(Brief) Wherever a line in the records below contains "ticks", copy that line.
Dataset entries section start
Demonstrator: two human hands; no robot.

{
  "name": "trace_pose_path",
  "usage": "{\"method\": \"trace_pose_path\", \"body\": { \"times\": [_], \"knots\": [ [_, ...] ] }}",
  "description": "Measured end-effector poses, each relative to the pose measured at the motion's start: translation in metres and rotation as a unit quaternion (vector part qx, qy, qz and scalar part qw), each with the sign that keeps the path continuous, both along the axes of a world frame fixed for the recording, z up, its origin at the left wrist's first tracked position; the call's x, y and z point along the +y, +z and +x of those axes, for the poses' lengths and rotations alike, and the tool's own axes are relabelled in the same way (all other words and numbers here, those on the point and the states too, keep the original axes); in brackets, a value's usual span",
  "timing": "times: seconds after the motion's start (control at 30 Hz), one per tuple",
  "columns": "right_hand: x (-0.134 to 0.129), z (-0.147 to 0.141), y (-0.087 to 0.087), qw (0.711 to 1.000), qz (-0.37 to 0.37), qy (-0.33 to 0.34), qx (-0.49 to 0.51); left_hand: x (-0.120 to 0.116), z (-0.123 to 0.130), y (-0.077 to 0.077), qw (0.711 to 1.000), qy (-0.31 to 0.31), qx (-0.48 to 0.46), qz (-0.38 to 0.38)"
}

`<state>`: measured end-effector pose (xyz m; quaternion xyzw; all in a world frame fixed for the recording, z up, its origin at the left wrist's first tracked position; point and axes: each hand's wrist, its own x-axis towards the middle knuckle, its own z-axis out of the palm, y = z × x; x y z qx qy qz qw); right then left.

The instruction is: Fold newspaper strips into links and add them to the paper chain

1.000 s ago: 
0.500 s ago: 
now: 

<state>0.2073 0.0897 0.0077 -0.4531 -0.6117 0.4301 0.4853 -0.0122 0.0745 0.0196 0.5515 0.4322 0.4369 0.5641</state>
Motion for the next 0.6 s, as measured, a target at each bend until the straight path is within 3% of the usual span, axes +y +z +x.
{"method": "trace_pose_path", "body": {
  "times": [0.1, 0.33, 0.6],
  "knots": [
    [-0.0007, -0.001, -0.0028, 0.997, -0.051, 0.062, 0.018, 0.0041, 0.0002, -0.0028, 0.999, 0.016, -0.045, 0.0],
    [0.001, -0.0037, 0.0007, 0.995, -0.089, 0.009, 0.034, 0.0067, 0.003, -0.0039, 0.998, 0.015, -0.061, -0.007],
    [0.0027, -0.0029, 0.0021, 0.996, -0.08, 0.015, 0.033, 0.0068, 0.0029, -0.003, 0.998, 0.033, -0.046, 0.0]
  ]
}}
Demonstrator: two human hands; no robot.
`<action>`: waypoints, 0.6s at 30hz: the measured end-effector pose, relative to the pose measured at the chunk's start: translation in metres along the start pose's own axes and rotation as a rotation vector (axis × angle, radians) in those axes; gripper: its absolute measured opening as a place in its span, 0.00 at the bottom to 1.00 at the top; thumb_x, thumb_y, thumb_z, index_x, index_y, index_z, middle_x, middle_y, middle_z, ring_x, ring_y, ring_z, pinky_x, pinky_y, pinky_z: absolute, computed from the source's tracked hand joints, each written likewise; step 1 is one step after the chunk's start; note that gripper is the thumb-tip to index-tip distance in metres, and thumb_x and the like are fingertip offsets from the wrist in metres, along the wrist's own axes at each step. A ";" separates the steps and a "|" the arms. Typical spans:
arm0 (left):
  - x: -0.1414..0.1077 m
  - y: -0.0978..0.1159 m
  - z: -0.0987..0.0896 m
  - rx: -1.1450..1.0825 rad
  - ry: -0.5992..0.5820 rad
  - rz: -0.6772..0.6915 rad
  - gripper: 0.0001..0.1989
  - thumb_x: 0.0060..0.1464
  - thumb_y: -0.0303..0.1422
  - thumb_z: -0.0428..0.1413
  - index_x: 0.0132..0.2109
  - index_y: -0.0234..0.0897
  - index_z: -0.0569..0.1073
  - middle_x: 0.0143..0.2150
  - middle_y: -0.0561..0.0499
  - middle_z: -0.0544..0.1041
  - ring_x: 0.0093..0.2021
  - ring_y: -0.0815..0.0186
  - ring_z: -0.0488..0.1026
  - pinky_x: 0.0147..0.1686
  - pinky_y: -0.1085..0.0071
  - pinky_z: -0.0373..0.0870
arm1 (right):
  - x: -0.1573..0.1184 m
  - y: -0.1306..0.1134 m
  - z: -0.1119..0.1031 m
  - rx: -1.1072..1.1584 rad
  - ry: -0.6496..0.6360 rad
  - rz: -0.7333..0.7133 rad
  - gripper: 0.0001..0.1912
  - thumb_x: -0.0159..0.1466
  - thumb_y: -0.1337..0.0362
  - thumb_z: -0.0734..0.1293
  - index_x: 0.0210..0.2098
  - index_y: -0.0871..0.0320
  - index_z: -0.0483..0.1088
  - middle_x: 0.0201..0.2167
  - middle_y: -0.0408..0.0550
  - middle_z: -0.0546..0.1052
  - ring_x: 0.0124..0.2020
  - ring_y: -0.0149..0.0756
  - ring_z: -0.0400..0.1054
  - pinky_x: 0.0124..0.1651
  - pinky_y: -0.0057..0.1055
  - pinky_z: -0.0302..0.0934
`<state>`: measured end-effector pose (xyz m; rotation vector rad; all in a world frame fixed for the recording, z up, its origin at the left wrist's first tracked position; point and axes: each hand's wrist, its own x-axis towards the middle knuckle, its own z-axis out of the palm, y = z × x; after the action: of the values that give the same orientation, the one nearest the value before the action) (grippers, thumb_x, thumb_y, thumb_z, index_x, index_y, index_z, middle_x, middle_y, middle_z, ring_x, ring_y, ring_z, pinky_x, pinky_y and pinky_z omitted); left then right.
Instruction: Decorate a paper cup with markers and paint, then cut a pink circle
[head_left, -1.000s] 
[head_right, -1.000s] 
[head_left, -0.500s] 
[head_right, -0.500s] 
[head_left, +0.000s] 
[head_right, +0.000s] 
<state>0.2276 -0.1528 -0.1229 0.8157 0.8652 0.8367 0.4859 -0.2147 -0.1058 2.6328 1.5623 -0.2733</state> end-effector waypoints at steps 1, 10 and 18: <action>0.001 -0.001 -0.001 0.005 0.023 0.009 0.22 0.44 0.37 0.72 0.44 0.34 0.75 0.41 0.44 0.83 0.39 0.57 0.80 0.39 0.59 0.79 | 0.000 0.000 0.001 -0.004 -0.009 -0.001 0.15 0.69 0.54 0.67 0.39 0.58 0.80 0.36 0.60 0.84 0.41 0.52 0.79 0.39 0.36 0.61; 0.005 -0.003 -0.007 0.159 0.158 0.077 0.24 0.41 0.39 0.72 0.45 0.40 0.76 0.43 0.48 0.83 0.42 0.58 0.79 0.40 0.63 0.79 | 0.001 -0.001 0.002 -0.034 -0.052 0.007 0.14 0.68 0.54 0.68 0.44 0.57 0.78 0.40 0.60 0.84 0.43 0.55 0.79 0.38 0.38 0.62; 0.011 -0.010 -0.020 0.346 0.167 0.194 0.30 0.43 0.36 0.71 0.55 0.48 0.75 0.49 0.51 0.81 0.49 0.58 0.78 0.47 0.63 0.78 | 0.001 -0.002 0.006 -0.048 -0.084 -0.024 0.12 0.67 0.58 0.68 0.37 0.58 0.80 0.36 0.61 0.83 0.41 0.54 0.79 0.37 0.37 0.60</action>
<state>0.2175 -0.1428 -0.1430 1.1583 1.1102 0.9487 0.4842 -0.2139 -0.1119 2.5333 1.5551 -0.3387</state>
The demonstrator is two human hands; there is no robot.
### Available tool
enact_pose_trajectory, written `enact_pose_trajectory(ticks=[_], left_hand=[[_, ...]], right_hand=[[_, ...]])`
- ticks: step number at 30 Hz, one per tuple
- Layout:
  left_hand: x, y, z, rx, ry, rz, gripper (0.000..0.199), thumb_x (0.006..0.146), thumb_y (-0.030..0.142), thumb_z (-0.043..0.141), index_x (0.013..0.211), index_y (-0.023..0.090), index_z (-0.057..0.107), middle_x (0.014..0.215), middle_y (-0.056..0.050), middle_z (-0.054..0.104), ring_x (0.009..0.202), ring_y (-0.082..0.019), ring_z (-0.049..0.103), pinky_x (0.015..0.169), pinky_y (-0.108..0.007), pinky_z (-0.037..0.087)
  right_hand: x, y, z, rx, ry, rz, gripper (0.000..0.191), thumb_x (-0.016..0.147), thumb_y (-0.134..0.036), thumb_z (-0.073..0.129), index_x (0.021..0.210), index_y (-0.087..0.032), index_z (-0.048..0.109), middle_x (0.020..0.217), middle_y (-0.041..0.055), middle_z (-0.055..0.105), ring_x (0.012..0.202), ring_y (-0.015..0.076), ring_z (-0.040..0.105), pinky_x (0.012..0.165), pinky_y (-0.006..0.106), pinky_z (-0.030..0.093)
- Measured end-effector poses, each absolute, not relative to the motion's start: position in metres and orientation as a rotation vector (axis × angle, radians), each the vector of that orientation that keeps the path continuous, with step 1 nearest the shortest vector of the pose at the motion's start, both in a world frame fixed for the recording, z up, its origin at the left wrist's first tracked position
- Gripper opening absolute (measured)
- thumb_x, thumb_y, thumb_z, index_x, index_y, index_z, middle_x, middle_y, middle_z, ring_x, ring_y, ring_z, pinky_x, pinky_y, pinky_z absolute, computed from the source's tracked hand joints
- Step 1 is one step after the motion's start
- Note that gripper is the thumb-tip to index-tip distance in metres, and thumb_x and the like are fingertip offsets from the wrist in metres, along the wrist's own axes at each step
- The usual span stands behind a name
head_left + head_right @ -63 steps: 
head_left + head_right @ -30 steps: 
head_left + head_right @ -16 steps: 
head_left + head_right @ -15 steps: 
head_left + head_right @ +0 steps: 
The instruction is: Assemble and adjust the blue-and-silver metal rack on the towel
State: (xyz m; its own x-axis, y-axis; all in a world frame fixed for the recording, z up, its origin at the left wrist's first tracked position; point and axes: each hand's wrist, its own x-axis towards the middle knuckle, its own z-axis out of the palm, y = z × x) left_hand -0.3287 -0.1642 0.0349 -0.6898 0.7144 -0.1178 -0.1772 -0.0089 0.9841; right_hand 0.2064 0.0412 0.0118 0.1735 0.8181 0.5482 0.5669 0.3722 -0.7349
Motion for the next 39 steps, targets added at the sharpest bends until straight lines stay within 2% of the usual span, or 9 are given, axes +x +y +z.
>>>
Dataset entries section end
(Your solution)
enact_pose_trajectory, written `enact_pose_trajectory(ticks=[_], left_hand=[[_, ...]], right_hand=[[_, ...]])`
- ticks: step number at 30 Hz, one per tuple

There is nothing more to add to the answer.